:: LISTED ENTRIES ::

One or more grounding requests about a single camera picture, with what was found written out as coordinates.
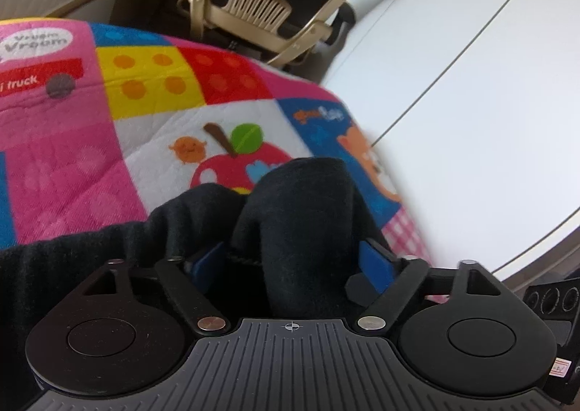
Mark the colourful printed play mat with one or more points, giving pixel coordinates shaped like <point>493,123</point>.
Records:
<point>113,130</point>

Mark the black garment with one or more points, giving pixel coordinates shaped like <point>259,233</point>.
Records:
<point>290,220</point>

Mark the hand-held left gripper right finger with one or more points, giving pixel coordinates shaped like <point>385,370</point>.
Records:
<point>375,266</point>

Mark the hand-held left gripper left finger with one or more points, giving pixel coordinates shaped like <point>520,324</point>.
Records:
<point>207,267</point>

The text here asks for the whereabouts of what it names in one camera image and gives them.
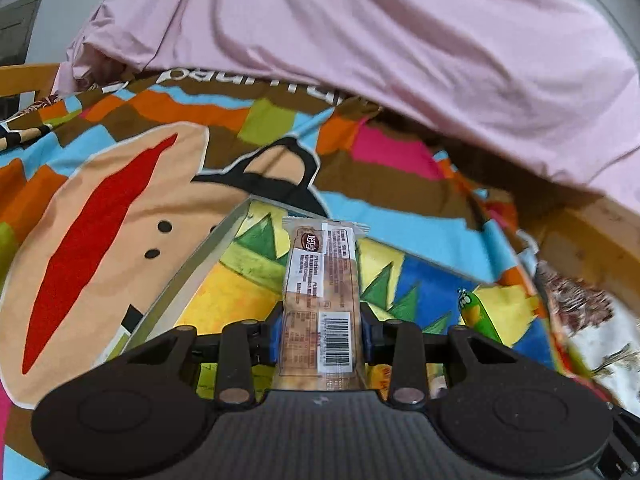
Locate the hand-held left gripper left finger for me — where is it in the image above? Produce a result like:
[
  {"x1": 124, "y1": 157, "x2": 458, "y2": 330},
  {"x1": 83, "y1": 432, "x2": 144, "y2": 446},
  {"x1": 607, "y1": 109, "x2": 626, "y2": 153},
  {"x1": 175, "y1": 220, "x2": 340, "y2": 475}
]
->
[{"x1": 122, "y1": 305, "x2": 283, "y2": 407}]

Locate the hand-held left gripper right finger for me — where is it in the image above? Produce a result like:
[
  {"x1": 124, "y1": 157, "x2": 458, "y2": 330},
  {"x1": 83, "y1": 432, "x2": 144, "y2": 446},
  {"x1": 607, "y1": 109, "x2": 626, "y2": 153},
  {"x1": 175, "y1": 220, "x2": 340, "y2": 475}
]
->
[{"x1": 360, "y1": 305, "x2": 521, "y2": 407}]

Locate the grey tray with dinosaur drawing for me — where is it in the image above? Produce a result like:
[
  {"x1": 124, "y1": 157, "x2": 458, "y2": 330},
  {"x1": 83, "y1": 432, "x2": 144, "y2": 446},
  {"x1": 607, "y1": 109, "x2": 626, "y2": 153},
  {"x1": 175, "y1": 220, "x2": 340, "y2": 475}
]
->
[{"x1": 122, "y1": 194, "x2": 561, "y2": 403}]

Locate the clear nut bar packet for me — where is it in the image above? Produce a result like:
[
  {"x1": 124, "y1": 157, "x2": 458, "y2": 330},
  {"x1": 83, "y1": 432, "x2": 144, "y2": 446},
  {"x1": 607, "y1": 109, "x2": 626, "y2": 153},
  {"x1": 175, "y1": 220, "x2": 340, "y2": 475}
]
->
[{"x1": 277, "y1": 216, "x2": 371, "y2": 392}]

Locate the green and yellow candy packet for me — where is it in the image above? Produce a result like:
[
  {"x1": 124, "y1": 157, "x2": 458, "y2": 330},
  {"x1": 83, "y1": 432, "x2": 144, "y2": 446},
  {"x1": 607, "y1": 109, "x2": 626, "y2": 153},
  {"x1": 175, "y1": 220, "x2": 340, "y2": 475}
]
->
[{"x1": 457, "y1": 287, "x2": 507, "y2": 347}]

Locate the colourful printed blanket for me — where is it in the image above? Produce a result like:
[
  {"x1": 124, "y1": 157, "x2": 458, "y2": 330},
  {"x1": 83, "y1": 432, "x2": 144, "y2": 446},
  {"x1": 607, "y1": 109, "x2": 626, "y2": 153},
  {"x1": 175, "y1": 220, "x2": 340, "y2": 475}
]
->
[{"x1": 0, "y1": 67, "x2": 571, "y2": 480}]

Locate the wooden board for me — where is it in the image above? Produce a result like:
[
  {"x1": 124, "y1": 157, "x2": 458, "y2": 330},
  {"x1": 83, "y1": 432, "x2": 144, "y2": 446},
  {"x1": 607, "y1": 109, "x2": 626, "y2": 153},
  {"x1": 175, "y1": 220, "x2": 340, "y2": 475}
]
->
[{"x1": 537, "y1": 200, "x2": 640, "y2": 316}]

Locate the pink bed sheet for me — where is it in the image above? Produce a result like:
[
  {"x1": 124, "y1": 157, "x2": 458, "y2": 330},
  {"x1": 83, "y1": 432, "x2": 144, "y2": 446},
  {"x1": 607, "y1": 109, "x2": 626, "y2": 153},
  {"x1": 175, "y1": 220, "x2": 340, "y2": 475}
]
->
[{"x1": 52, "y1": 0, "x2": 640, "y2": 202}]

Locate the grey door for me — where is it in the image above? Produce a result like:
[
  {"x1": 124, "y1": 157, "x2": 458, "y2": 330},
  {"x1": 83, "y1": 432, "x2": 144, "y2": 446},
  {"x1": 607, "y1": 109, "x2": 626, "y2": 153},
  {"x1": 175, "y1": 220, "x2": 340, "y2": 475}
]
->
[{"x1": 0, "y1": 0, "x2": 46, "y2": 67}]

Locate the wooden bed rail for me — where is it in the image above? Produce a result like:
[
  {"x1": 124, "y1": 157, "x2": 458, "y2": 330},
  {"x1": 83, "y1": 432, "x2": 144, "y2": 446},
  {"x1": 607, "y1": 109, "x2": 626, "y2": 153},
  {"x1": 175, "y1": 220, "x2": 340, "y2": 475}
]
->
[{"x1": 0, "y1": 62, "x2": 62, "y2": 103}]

:: EXERCISE GOAL ::
Transcribe the listing in full. Omit the pictures and keep every line exact.

:: ANSWER SECTION ::
One or more grounding requests about a single camera picture, with what was found written out as coordinates.
Mark the colourful printed play mat with one or more points, giving pixel coordinates shaped like <point>493,123</point>.
Records:
<point>113,130</point>

Mark the black garment with one or more points, giving pixel coordinates shaped like <point>259,233</point>.
Records:
<point>290,220</point>

Mark the hand-held left gripper right finger with one or more points, giving pixel coordinates shaped like <point>385,370</point>.
Records:
<point>375,266</point>

Mark the hand-held left gripper left finger with one or more points, giving pixel coordinates shaped like <point>520,324</point>.
Records:
<point>207,267</point>

The text here asks for the whereabouts of what it names in one camera image and gives them.
Locate the hand-held left gripper left finger for me — where is it in the image above? Produce a result like:
[
  {"x1": 124, "y1": 157, "x2": 458, "y2": 330},
  {"x1": 83, "y1": 432, "x2": 144, "y2": 446},
  {"x1": 607, "y1": 109, "x2": 626, "y2": 153},
  {"x1": 175, "y1": 220, "x2": 340, "y2": 475}
]
->
[{"x1": 122, "y1": 305, "x2": 283, "y2": 407}]

Locate the hand-held left gripper right finger for me — where is it in the image above? Produce a result like:
[
  {"x1": 124, "y1": 157, "x2": 458, "y2": 330},
  {"x1": 83, "y1": 432, "x2": 144, "y2": 446},
  {"x1": 607, "y1": 109, "x2": 626, "y2": 153},
  {"x1": 175, "y1": 220, "x2": 340, "y2": 475}
]
->
[{"x1": 360, "y1": 305, "x2": 521, "y2": 407}]

Locate the grey tray with dinosaur drawing for me — where is it in the image above? Produce a result like:
[
  {"x1": 124, "y1": 157, "x2": 458, "y2": 330},
  {"x1": 83, "y1": 432, "x2": 144, "y2": 446},
  {"x1": 607, "y1": 109, "x2": 626, "y2": 153},
  {"x1": 175, "y1": 220, "x2": 340, "y2": 475}
]
->
[{"x1": 122, "y1": 194, "x2": 561, "y2": 403}]

Locate the clear nut bar packet for me — where is it in the image above? Produce a result like:
[
  {"x1": 124, "y1": 157, "x2": 458, "y2": 330},
  {"x1": 83, "y1": 432, "x2": 144, "y2": 446},
  {"x1": 607, "y1": 109, "x2": 626, "y2": 153},
  {"x1": 175, "y1": 220, "x2": 340, "y2": 475}
]
->
[{"x1": 277, "y1": 216, "x2": 371, "y2": 392}]

Locate the green and yellow candy packet for me — where is it in the image above? Produce a result like:
[
  {"x1": 124, "y1": 157, "x2": 458, "y2": 330},
  {"x1": 83, "y1": 432, "x2": 144, "y2": 446},
  {"x1": 607, "y1": 109, "x2": 626, "y2": 153},
  {"x1": 175, "y1": 220, "x2": 340, "y2": 475}
]
->
[{"x1": 457, "y1": 287, "x2": 507, "y2": 347}]

Locate the colourful printed blanket for me — where is it in the image above? Produce a result like:
[
  {"x1": 124, "y1": 157, "x2": 458, "y2": 330},
  {"x1": 83, "y1": 432, "x2": 144, "y2": 446},
  {"x1": 607, "y1": 109, "x2": 626, "y2": 153},
  {"x1": 175, "y1": 220, "x2": 340, "y2": 475}
]
->
[{"x1": 0, "y1": 67, "x2": 571, "y2": 480}]

Locate the wooden board for me — where is it in the image above? Produce a result like:
[
  {"x1": 124, "y1": 157, "x2": 458, "y2": 330},
  {"x1": 83, "y1": 432, "x2": 144, "y2": 446},
  {"x1": 607, "y1": 109, "x2": 626, "y2": 153},
  {"x1": 175, "y1": 220, "x2": 340, "y2": 475}
]
->
[{"x1": 537, "y1": 200, "x2": 640, "y2": 316}]

Locate the pink bed sheet for me — where is it in the image above? Produce a result like:
[
  {"x1": 124, "y1": 157, "x2": 458, "y2": 330},
  {"x1": 83, "y1": 432, "x2": 144, "y2": 446},
  {"x1": 607, "y1": 109, "x2": 626, "y2": 153},
  {"x1": 175, "y1": 220, "x2": 340, "y2": 475}
]
->
[{"x1": 52, "y1": 0, "x2": 640, "y2": 202}]

Locate the grey door for me — where is it in the image above? Produce a result like:
[
  {"x1": 124, "y1": 157, "x2": 458, "y2": 330},
  {"x1": 83, "y1": 432, "x2": 144, "y2": 446},
  {"x1": 607, "y1": 109, "x2": 626, "y2": 153},
  {"x1": 175, "y1": 220, "x2": 340, "y2": 475}
]
->
[{"x1": 0, "y1": 0, "x2": 46, "y2": 67}]

Locate the wooden bed rail for me — where is it in the image above? Produce a result like:
[
  {"x1": 124, "y1": 157, "x2": 458, "y2": 330},
  {"x1": 83, "y1": 432, "x2": 144, "y2": 446},
  {"x1": 607, "y1": 109, "x2": 626, "y2": 153},
  {"x1": 175, "y1": 220, "x2": 340, "y2": 475}
]
->
[{"x1": 0, "y1": 62, "x2": 62, "y2": 103}]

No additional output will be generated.